Man, sometimes I miss the good ol' days, when my biggest struggle with him was trying to get him to keep his clothes on. Now I don't care if he's naked, as long as his hands are clean. Literally and figuratively. Especially literally.

4 comments:

  1. HA HA! We have the opposite problem. Bailey always washes her hands... which turns into using half a bottle of soap and playing in the bubbles for 10 minutes or so. She likes to go potty and not flush then I find her crap in the toilet hours later. GREAT. AND keeping her clothes on.
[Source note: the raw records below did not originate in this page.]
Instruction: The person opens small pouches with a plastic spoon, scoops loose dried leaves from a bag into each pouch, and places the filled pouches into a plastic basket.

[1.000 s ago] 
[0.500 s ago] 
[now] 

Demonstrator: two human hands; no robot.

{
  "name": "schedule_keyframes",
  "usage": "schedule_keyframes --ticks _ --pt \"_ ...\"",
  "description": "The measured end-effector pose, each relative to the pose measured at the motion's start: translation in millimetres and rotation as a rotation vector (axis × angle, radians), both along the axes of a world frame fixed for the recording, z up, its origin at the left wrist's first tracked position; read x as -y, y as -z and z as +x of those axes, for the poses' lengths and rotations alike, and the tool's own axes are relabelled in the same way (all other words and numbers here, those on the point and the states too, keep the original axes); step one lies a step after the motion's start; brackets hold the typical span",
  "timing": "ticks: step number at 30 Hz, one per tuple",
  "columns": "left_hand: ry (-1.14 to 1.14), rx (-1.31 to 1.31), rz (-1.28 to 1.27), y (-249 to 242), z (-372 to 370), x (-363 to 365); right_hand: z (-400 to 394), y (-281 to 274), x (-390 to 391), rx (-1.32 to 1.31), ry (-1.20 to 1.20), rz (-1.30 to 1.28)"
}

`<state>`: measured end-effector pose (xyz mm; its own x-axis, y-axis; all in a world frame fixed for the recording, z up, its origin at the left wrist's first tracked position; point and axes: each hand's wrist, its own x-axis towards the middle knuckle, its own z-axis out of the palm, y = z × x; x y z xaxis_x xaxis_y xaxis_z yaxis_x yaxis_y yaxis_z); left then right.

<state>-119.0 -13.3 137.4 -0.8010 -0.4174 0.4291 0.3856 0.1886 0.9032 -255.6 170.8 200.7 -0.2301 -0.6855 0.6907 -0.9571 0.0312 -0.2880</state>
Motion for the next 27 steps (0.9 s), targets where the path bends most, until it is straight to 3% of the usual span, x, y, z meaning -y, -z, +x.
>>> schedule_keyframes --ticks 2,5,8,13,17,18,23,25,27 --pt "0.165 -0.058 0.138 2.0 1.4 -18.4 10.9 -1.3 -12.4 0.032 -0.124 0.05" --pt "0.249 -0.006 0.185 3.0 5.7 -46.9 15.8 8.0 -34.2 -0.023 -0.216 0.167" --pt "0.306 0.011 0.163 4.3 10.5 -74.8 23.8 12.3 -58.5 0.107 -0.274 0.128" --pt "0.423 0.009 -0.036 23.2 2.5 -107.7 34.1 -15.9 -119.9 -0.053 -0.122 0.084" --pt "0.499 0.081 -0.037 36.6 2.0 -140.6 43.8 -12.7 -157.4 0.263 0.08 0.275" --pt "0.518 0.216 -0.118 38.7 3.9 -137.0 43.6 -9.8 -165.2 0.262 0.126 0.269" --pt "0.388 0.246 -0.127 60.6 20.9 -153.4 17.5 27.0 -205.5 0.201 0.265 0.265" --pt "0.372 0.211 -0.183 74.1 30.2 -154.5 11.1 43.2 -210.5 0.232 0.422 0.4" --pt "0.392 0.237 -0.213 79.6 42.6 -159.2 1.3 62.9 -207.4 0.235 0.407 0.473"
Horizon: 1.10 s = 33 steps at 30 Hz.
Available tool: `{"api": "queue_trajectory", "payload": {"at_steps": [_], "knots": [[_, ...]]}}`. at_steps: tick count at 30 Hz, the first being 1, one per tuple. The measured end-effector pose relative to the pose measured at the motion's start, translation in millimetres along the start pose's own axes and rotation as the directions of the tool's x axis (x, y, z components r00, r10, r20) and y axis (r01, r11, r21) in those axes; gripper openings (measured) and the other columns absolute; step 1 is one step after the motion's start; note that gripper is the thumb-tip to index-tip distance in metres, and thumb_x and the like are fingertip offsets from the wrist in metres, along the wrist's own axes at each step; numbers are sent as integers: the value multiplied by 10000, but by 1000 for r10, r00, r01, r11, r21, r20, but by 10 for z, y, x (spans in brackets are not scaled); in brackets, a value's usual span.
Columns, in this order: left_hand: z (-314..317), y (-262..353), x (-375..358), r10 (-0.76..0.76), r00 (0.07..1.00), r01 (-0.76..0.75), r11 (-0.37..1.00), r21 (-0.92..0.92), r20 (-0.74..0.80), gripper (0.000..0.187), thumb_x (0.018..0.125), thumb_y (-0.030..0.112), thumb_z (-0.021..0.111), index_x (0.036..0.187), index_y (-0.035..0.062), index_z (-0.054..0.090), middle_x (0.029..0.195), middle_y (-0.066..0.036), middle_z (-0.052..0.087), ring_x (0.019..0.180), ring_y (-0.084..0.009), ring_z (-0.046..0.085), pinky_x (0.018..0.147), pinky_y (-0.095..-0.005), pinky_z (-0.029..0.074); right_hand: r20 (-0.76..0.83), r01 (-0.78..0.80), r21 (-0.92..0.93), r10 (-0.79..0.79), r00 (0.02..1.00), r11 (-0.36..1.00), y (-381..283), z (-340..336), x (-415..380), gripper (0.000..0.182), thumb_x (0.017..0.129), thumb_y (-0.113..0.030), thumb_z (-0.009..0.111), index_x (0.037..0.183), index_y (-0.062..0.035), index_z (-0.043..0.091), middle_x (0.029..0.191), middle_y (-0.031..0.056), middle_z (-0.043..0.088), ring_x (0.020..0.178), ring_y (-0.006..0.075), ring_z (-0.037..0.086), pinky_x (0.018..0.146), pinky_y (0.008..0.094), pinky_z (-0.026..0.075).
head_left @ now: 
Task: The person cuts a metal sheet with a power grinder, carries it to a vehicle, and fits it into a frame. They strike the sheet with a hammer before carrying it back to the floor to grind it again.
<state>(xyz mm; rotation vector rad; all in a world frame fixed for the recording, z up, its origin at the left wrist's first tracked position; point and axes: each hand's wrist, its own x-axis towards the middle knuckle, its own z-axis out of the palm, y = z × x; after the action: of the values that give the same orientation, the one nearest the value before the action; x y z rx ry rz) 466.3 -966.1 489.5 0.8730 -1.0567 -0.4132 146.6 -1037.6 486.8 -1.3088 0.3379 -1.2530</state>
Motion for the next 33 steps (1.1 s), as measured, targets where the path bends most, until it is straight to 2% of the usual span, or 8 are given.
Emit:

She does not like to wear clothes. But let me tell you what, I think the lying thing comes with age 4. We are in the same dilemma and I have no idea what to do about it. When you figure it out, let me know!

    ReplyDelete
  2. i would march him right down to a junkyard. or a hospital biohazard waste room. & show him a petri dish of some disgusting staph cluster (or are they the grape ones? strands? can't remember). anyway, i would show him disgusting & sometimes fatal flesh-eating diseases that can arise when one fails to wash his hands. now, when i see him i'll deny i suggested this so i'll still be his favorite auntie. but i bet it works. if not, he'll become a dr. either way you win. make sure it's a cosmetic surgeon - we need one of those in the family. xo

    ReplyDelete
  3. Maybe you should read him Macbeth.. especially about Lady M.

    ReplyDelete
  4. We have the same sort of problems. The only thing that worked for me is buying really fun soap. This motivates my sons to wash post potty for approximately a week, so I rotate the fun soaps. Color foam, character, disappearing beads...the works.

    Oh and lying is rampant here these days. I'm stuggling with all the reasons to tell the truth and praising versus punishing along the way.

    I'm afraid it just gets harder...but I assume eventually they'll wash their hands without a fight.